### AIM OF THE TASK
Pick out every line of the entries below where "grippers" occurs, and copy those lines.

### INFORMATION GIVEN
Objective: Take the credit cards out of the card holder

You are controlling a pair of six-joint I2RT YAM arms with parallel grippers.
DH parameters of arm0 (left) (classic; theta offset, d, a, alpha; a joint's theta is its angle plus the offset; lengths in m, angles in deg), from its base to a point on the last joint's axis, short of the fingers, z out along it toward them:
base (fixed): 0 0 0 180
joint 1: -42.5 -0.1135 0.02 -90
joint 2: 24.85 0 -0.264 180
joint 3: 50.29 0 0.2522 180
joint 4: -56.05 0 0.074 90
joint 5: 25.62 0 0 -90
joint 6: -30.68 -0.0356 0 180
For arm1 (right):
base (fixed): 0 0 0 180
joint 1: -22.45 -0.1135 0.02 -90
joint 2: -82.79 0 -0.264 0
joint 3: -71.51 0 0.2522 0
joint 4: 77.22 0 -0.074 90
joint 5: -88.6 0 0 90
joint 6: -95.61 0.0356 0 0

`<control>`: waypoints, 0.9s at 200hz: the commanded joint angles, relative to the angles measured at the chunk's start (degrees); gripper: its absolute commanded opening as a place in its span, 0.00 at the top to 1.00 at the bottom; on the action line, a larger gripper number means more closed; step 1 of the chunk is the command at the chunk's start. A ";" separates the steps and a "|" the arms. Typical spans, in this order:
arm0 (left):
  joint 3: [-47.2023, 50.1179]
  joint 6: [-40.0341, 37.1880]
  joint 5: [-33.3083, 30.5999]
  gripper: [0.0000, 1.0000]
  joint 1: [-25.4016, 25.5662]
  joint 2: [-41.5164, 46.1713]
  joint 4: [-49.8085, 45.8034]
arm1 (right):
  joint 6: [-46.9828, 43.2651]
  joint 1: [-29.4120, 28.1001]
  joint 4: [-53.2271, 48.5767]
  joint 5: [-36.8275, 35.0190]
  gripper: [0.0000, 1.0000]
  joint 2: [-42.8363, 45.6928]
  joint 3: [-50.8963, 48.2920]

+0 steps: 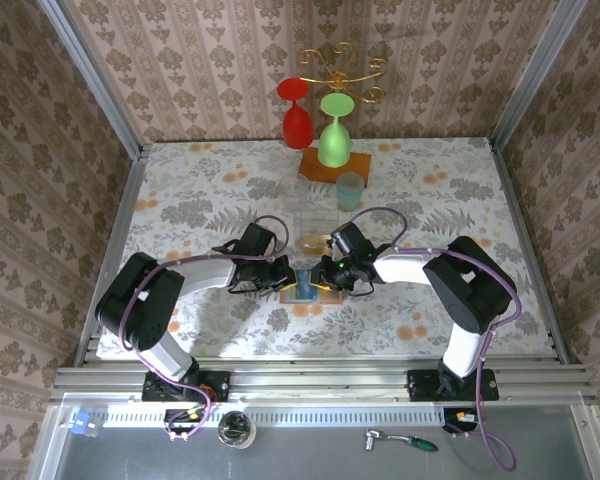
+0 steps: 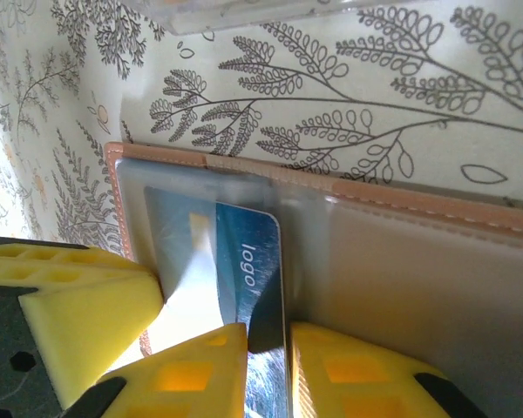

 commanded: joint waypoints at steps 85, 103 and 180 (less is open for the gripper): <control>-0.25 -1.14 -2.37 0.99 0.44 -1.32 -3.18 | 1.96 1.47 3.74 1.75 0.87 0.59 -2.90; -0.31 -1.15 -2.37 0.98 0.43 -1.34 -3.35 | 1.78 2.06 3.49 1.66 0.87 1.60 -3.55; -0.38 -1.13 -2.64 0.98 0.46 -0.97 -3.75 | -0.31 3.94 -0.25 0.86 0.88 6.16 -4.78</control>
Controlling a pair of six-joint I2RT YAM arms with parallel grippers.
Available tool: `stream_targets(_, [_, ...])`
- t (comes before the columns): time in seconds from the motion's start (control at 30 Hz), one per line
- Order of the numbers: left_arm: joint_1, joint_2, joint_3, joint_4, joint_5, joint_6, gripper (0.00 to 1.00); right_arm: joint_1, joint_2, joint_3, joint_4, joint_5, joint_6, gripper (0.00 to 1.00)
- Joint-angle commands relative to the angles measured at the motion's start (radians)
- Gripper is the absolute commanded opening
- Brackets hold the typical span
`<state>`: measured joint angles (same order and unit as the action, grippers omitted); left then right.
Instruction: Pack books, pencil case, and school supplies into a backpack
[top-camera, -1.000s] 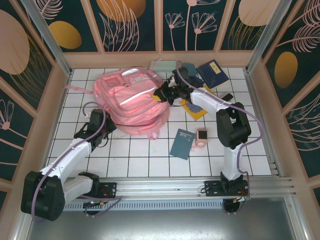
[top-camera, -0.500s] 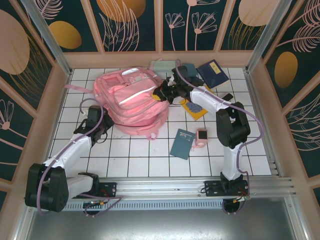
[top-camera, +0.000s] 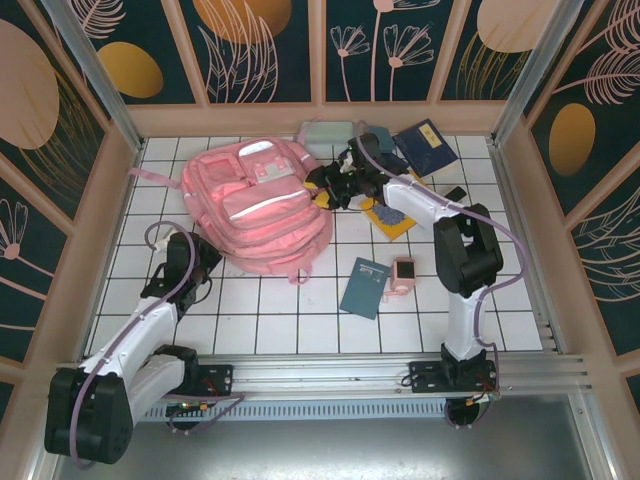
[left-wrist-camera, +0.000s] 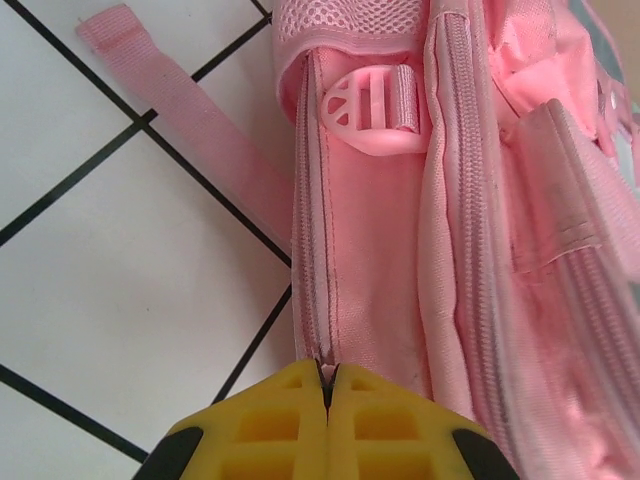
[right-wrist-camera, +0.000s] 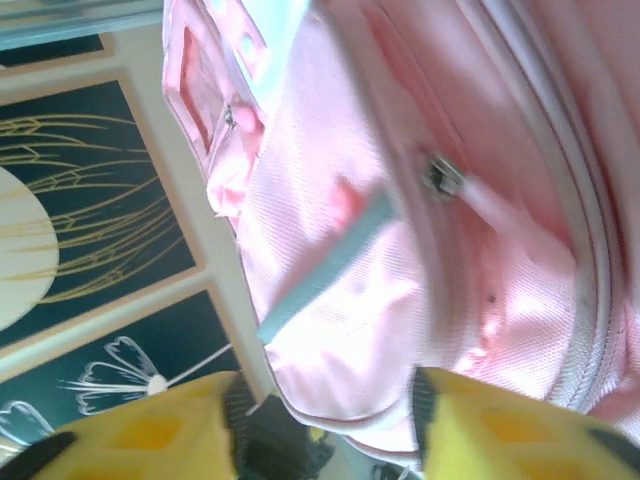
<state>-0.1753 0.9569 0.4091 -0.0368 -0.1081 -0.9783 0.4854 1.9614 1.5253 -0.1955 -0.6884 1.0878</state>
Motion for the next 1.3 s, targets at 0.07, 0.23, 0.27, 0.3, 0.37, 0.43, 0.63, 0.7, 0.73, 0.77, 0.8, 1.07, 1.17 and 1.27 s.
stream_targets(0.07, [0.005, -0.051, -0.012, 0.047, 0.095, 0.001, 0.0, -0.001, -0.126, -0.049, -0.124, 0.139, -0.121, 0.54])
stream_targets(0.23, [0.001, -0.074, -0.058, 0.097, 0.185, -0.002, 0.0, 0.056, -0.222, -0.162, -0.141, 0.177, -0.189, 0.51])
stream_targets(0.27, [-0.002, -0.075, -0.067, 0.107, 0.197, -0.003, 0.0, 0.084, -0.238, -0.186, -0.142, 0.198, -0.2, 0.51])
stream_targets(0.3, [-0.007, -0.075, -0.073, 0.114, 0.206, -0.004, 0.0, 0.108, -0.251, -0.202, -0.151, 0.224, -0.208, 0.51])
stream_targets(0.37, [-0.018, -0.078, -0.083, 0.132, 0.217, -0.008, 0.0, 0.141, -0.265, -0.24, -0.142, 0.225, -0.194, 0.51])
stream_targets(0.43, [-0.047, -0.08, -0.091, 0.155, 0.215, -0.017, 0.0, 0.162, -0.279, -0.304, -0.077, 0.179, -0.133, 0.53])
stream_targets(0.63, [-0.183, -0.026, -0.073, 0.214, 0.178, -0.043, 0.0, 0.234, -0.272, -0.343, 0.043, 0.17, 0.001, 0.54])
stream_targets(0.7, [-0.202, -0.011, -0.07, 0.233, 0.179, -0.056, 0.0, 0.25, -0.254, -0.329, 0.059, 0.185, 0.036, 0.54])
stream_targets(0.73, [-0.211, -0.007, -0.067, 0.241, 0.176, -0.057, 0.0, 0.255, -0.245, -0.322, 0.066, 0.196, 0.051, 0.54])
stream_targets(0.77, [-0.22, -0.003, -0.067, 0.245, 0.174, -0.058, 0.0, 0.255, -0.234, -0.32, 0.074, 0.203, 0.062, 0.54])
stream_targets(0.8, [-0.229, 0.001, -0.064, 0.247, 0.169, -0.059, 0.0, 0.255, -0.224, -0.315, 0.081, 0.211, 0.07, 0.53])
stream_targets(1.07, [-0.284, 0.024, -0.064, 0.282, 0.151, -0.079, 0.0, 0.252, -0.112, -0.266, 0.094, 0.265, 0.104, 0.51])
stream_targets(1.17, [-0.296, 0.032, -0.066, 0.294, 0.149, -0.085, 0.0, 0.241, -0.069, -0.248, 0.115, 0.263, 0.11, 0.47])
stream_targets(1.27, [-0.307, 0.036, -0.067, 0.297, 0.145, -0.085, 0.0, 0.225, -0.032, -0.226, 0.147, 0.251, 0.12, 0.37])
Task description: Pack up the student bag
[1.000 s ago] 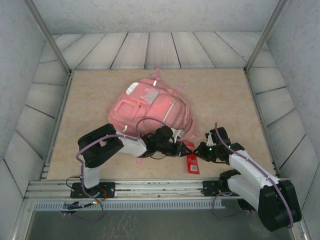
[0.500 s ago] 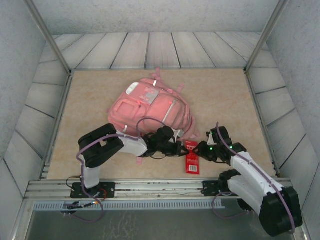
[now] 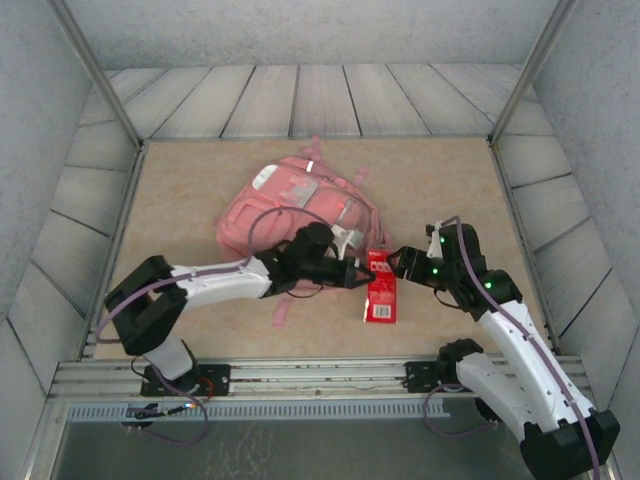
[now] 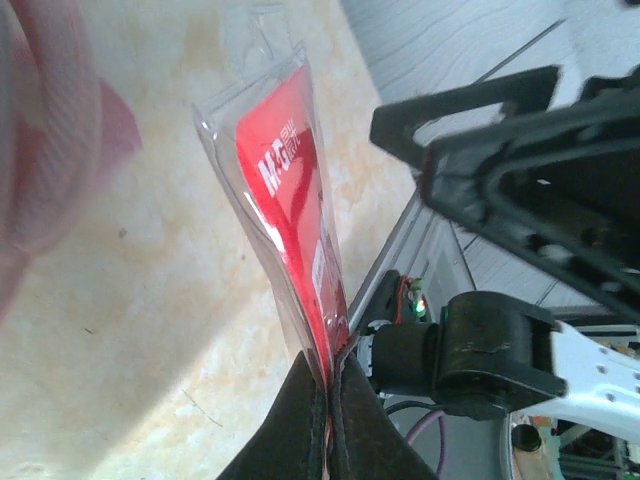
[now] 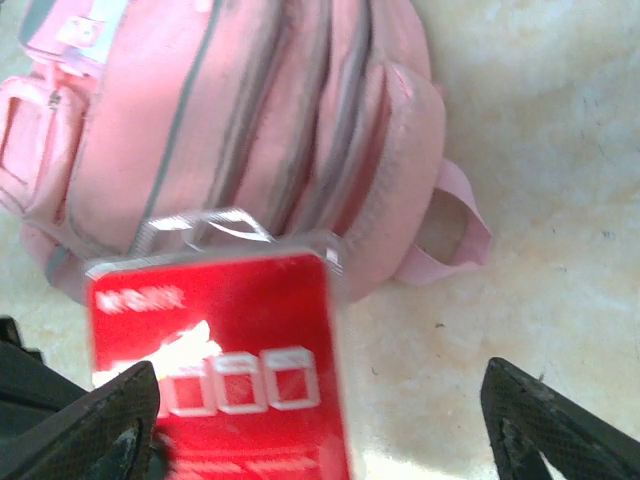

### ANSWER BOX
You are controlling a pair of six-joint I2RT YAM arms with parallel grippers.
Controlling a pair of six-joint I2RT YAM arms with parallel grippers.
`<state>`: measured joint angles (same order and unit as the action, grippers omitted); left then right.

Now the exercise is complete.